The FT points out the £$3.2bn sale of Chelsea last May might have set a data point that captured the imagination of the Glazers and their advisers.

 

Bidding wars can make a difference to the price people are willing to pay for an iconic asset.  

The Qataris are also reportedly looking at buying Man Utd – also activist investor Elliott Management is interested as are MSD Partners and Oaktree Capital.

There is probably some hidden value to be exploited at ManU.

Old Trafford is the biggest stadium in the Premier League and needs a facelift. There is land around the stadium that could be sold off for development.

The FT talks about exploiting NFTs (non-fungible tokens).

ManU still has a higher than average revenue compared with its peer group of elite European clubs. Despite finishing sixth in the league it was still the fourth largest club by revenue in Europe last year.

I mean, its brand is known even to me!

Man United may be doing worse in the League and financially than its great rival Manchester City right now and some might think that the only way is up from now on.

Ten Hag – the Man United boss – is optimistic.

However any recovery in commercial income from broadcast rights and sponsorship in all likelihood will continue be delayed until team performance improves.

Man United is heavily indebted.

A new owner who put in place a different investment structure as well as investing in the club and exploiting its untapped potential, could grow the equity value considerably, relatively easily. Such a buyer may be willing to pay more than core value to get the opportunity so to do.

But a buyer will also be thinking think about payback…

 

How many years will it take to produce the profits that can pay back the cost of acquisition?

Man United is trading on 28x EBITDA compared with 7x for Juventus or 4x for Borussial Dortmun.

Payback is going to take a long time unless the new owner does something remarkable to create value from property development etc.

The FT did some discounted cashflow valuation analysis.

It concluded that the company would need 17% compounded revenue growth for a decade and no increases in costs for the offer price to be worth it.

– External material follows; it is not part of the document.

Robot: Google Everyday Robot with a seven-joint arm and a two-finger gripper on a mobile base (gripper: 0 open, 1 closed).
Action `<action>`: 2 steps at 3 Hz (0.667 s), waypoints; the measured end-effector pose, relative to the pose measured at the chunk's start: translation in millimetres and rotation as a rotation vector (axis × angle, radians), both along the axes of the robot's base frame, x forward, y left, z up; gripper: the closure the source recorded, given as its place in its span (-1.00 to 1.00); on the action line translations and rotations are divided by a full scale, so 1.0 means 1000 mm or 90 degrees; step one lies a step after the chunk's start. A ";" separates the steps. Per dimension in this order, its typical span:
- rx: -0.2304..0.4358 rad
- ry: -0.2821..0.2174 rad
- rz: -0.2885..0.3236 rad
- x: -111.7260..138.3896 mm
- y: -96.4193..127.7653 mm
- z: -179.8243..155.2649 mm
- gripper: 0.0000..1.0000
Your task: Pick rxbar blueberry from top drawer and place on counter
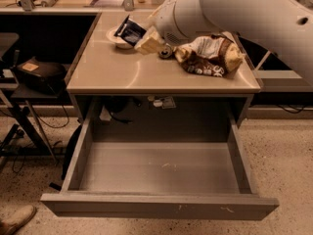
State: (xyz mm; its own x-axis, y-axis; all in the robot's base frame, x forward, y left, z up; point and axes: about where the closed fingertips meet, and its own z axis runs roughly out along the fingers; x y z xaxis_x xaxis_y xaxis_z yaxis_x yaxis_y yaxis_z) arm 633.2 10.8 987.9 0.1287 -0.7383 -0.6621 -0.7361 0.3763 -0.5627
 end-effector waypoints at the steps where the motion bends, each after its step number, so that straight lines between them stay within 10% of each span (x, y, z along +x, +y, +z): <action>1: -0.017 -0.028 -0.025 0.059 -0.024 -0.018 1.00; 2: -0.032 -0.012 -0.009 0.086 -0.021 -0.054 1.00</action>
Offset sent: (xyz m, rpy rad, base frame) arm 0.1192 -0.0208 -0.0964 -0.0798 0.0133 0.0121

Free cashflow would have to grow at 38% a year, it says.

As the piece says “a huge pace for a mature business whose revenue is at least partially dependent on the vagaries of sporting success.”

The Chelsea sale and also that of AC Milan (acquired for c4.5x revenues) are markers.

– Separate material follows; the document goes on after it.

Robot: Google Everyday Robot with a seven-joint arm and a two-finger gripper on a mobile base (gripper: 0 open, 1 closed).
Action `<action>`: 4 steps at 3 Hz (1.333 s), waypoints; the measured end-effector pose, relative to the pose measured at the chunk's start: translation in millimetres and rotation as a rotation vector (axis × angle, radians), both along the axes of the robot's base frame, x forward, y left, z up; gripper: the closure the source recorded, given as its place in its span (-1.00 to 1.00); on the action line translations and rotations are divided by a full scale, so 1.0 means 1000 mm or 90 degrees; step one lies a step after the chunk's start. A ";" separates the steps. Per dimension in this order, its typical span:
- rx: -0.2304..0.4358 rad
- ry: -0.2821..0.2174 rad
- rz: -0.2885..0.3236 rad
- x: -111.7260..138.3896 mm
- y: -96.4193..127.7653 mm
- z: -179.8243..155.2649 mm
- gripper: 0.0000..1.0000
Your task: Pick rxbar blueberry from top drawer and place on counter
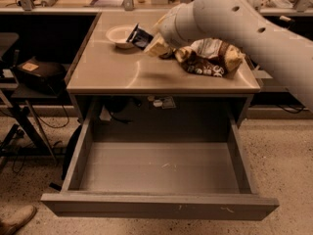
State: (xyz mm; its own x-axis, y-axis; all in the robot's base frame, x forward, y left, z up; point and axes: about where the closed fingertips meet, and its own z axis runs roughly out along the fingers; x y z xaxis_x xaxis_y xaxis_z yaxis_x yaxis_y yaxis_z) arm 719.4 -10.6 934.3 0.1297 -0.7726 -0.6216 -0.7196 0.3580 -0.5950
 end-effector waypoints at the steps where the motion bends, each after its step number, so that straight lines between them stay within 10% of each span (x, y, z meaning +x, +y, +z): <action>1: -0.011 0.045 0.022 0.001 0.005 -0.045 1.00; 2: -0.024 0.090 0.032 -0.012 0.002 -0.084 1.00; 4: -0.025 0.091 0.033 -0.012 0.003 -0.085 0.16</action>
Offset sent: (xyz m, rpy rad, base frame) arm -0.0289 -0.0063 -0.1307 -0.0639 0.2284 0.0636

The FT says however that this still brings the enterprise valuation of Manu to $200m below the price the Glazers are asking $200m on several $bns is not much but its still $200m.

The current market price of the shares is a reflection of the news that the club is in play, so does not really help and anyway, as I mentioned earlier, with such a small free float it is deceptive.

Dan Plumley a sports finance lecturer at Sheffield Hallam University, according to the FT, puts $4bn valuation on the brand (large fan base/new digital revenue streams).

However, as the UK football market is set to become regulated, this adds risk which justifies impairing value.

 

The FT does not mention one of our biggest concerns – inflation.  

What £ spend will the vast majority of fans commit to the brand when mortgages and food costs are rising?

I am no expert on inflation in player wages, but from the odd headline I see, the best ain’t cheap and competition is growing all the time, so I cannot imagine those dropping anytime soon.

It would be interesting to undertake an exercise to see if there is any value in the squad that could be released I suppose. Perhaps selling some of the team and replacing them with cheaper alternatives might keep inflationary pressure on wages down.

Given the trajectory of top players wages and the club’s ambitions, that seems highly unlikely!

Alas, while I’d love to get our team to do a valuation exercise on Man U we are simply too busy doing what we love – we’re currently finishing up valuations of companies in property, medical technology and AI!